Lateral epicondylitis is an inflammation of a joint with the development of degenerative pathological processes of the tendons and muscles attached to it. The main cause of this disease is an excessive load on the forearm. Inflammation affects the tendon, bone tissue and periosteum. Lateral epicondylitis, the treatment of which must be timely, leads to such a complication as styloiditis and provokes the onset of pain in the muscle tendons responsible for the movement of the thumb.
Reasons for development
Factors provoking the disease are associated, for the most part, with professional activities and the characteristics of physical activity, which a person exposes his body to. Provocateurs of epicondylitis of the elbow joint are:
Epicondylitis is a disease that does not have specific symptoms, and therefore this makes it somewhat difficult to diagnose. The main signs of a degenerative inflammatory process on the elbow joint are:
Pain symptom is aggravated by flexion and extension of the elbow joint. With the development of this disease, if timely treatment has not been carried out, epicondylitis leads to the fact that a person cannot perform simple movements – raise a cup, use cutlery. Over time, pain affects the entire arm.
Lateral epicondylitis of the elbow joint can lead to disruption of the function of flexion in fingers and hand, pain with this type of disease is acute and sharp. Lateral epicondylitis affects the entire limb over time. If treatment was not carried out on time, the disease goes into a chronic stage with alternating relapses and remissions.
How to diagnose this disease?
Symptoms of lateral epicondylitis of the joint and forearm are nonspecific, and therefore, a single examination of the patient is not enough to establish a diagnosis. Diagnostic methods for lateral epicondylitis are:
The treatment technique is selected by the doctor for each clinical case individually. The initial stages of the disease are effectively treated with drug therapy and physiotherapy. For the relief of pain, painkillers and anti-inflammatory drugs are prescribed. If they do not give positive results, a blockade is carried out. The method of blockade is also used in cases where a surgical operation cannot be performed due to contraindications.

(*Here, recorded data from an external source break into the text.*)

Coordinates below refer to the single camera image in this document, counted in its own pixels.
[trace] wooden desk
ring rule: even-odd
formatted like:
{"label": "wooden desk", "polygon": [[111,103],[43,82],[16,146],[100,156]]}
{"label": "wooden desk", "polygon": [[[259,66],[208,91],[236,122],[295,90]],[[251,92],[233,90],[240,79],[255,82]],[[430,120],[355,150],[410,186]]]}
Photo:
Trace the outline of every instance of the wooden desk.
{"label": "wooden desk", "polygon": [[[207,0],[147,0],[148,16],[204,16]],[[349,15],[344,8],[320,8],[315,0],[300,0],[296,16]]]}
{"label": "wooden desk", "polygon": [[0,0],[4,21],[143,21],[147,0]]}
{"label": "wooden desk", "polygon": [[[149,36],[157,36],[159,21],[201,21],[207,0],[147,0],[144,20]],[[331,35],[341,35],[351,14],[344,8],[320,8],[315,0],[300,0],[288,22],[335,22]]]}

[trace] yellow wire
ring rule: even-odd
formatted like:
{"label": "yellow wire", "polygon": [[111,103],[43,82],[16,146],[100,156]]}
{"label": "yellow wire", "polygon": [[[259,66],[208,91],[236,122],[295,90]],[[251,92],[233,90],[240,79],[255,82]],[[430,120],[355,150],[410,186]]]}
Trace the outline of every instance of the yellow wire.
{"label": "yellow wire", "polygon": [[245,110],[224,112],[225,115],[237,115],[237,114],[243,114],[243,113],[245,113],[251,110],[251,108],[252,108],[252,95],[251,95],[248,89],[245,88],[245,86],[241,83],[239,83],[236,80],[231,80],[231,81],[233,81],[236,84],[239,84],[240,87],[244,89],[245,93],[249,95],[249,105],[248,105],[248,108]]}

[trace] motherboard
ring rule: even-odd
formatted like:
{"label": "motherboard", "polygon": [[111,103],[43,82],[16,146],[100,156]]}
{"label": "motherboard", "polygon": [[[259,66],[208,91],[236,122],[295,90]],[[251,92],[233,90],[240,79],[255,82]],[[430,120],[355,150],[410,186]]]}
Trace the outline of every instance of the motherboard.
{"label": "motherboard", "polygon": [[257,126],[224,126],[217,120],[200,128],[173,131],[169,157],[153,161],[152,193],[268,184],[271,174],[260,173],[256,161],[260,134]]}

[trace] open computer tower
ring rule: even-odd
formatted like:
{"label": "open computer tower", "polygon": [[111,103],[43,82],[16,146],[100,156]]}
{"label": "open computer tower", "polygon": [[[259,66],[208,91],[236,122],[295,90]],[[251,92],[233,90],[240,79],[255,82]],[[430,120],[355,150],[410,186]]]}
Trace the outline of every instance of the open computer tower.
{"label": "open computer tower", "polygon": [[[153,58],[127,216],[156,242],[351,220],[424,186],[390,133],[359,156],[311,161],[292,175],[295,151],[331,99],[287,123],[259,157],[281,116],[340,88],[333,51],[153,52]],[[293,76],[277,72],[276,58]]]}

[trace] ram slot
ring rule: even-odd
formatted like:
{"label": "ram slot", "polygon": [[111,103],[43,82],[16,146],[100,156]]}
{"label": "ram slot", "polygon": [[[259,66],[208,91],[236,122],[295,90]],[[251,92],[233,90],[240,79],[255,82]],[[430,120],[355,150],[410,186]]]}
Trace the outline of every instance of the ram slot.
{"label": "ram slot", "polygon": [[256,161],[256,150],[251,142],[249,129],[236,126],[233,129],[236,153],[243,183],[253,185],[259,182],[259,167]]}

In the treatment of ulnar and brachial epicondylitis, various physiotherapy procedures are used, the main task of which is to remove the inflammatory process, restore mobility and prevent atrophy of the forearm muscles – magnet therapy, laser irradiation, wave therapy, exposure to high-frequency currents, paraffin baths.
Physiotherapy and drug treatment successfully fight with ulnar epicondylitis in the early stages of its development and in the presence of a mild symptomatic picture. In case when pain is very severe, and a person is not able to move his hand, the doctor will appoint a Johann’s surgery. After the operation, the patient needs to undergo a rehabilitation course, which involves performing special physiotherapeutic exercises to develop motor functions of the arm.